Copy out, from the entries below, each line that holds the string "about".

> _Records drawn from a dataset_
═══

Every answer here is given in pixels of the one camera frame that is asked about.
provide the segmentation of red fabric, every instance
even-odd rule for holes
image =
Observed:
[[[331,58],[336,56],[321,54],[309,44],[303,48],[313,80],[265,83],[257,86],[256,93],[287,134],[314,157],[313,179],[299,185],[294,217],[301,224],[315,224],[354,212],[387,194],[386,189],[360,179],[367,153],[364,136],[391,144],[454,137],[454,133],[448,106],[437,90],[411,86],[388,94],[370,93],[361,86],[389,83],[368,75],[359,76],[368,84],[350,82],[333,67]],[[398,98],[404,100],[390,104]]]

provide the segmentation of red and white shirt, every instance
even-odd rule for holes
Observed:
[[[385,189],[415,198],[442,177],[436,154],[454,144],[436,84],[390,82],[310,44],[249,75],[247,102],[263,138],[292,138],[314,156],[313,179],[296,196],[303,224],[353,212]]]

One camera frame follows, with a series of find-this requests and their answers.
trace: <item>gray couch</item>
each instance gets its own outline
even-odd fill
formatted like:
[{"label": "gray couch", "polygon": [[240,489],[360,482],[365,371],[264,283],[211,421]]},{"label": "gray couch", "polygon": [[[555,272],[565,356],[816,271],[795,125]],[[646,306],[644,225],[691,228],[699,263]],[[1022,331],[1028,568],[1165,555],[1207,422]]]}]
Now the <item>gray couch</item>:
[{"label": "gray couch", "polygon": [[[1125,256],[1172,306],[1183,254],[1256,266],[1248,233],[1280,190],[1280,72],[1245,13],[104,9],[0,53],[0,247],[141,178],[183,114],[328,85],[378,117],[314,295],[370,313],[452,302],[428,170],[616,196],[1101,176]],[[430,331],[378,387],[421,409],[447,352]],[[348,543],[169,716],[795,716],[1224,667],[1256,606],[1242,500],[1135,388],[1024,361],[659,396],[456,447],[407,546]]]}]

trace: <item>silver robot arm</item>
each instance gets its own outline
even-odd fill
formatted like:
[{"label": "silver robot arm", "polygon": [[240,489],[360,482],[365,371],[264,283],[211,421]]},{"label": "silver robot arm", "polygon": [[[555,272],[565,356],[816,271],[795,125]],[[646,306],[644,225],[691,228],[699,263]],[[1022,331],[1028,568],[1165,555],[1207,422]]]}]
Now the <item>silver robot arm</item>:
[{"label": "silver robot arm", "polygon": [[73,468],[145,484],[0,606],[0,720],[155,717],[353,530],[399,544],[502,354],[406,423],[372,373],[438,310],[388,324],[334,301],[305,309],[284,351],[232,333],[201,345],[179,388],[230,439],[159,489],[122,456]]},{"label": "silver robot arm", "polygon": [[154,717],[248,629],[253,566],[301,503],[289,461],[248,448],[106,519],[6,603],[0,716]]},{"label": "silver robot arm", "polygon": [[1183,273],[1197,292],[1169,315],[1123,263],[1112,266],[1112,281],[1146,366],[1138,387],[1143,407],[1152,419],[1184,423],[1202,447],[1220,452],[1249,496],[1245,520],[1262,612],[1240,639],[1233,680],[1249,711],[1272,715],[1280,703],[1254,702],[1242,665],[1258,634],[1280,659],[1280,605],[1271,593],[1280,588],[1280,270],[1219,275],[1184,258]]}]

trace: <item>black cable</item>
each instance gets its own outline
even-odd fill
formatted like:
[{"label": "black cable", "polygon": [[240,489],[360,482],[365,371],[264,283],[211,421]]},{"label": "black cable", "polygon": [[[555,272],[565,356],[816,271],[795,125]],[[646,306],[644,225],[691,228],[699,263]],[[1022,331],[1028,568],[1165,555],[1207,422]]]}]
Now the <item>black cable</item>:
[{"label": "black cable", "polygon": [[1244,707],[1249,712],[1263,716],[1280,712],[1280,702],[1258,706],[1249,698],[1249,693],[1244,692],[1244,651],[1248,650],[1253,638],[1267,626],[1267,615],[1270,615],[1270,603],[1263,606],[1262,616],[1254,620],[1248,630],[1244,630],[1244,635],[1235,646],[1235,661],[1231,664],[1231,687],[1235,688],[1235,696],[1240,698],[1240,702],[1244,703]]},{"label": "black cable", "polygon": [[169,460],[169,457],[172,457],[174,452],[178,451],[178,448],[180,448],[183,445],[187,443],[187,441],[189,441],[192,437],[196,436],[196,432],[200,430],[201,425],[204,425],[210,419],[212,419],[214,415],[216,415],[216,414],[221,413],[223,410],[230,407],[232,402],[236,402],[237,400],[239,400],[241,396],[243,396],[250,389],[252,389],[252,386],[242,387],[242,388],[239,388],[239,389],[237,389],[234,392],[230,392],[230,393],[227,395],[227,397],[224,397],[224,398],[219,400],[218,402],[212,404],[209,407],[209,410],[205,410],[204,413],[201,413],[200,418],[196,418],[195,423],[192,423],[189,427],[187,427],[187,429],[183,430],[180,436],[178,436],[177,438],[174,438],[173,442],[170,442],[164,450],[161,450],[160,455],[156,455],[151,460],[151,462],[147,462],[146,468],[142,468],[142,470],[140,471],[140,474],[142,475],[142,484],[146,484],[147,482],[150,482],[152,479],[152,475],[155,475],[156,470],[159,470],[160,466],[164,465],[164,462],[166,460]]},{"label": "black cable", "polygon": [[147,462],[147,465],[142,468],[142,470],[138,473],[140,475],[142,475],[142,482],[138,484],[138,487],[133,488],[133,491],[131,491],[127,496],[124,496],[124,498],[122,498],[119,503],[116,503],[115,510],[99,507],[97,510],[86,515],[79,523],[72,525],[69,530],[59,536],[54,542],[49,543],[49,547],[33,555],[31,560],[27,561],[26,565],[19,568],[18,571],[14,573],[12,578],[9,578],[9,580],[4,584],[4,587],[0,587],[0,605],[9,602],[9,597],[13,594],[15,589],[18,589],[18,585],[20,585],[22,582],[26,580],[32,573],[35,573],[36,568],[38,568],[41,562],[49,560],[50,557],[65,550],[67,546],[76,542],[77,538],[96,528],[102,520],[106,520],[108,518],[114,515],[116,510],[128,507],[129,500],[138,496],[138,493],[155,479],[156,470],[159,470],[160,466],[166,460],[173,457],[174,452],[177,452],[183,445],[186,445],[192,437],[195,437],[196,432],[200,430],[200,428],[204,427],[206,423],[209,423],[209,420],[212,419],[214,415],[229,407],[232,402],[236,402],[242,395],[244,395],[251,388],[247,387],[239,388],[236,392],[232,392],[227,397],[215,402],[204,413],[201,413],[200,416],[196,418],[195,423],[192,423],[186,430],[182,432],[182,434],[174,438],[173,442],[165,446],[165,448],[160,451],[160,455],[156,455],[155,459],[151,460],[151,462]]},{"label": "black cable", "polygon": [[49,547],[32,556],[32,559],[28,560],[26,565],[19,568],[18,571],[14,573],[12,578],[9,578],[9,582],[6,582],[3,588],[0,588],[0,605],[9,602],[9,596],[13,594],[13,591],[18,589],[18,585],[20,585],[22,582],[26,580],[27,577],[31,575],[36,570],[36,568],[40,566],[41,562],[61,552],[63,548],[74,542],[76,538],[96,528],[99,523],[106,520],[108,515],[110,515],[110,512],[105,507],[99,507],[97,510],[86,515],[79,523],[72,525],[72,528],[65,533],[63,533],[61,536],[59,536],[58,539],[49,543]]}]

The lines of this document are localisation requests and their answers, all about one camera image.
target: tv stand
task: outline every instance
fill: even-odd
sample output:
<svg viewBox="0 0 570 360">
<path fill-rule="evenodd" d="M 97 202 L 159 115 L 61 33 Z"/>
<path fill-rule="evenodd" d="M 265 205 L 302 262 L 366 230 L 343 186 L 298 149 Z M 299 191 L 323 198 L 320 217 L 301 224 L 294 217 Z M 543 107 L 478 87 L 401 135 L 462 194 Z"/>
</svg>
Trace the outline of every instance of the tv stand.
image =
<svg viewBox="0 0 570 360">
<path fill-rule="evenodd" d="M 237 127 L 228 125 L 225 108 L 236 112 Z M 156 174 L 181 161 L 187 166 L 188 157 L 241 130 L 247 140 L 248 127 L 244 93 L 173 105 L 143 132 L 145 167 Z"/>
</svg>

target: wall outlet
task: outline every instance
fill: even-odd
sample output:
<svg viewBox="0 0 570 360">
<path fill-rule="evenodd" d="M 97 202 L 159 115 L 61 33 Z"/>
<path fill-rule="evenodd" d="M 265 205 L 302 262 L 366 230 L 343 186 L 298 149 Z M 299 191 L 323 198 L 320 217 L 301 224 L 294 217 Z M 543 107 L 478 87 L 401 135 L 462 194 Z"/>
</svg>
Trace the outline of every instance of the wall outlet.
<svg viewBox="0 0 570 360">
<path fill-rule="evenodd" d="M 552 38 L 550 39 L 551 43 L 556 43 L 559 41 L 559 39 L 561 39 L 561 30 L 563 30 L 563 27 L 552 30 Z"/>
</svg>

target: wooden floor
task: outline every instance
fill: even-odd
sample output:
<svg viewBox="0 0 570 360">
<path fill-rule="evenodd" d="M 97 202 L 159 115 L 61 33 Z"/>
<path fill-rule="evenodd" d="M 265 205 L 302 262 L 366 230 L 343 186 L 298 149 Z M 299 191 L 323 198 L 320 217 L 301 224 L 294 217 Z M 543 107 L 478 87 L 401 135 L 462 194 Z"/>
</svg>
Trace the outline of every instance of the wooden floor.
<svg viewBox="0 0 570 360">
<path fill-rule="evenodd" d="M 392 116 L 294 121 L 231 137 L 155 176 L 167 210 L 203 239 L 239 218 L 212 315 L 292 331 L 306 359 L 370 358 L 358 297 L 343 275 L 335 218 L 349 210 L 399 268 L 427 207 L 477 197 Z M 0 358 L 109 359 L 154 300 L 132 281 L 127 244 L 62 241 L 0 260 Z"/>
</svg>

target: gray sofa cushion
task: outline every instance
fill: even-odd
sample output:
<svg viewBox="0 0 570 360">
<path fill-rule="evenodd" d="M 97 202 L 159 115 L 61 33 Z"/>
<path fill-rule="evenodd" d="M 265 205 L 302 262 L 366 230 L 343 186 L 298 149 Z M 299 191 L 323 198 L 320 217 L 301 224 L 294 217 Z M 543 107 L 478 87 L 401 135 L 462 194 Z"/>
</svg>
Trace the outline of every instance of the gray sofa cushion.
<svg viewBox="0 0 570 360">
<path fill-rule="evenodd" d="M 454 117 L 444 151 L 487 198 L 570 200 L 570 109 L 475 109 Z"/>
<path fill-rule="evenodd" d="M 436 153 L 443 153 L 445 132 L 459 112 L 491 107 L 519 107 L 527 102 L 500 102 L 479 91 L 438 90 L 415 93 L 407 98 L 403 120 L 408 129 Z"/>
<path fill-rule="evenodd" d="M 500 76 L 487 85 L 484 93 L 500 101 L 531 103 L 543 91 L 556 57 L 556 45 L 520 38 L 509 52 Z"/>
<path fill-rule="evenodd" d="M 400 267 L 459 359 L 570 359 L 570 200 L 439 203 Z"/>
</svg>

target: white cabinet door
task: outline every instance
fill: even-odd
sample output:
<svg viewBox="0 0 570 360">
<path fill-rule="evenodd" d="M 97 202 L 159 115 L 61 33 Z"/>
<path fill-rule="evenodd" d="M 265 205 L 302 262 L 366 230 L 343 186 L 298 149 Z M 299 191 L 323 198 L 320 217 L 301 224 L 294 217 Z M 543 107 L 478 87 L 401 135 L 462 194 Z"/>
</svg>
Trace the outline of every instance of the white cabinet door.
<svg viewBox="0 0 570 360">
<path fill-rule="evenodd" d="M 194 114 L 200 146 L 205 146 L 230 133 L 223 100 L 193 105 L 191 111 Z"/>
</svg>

═══

> _Answer for this exercise_
Every answer here is given in pixels of the one camera frame that is asked about.
The lines of this document are localisation requests and their answers, all about one camera image.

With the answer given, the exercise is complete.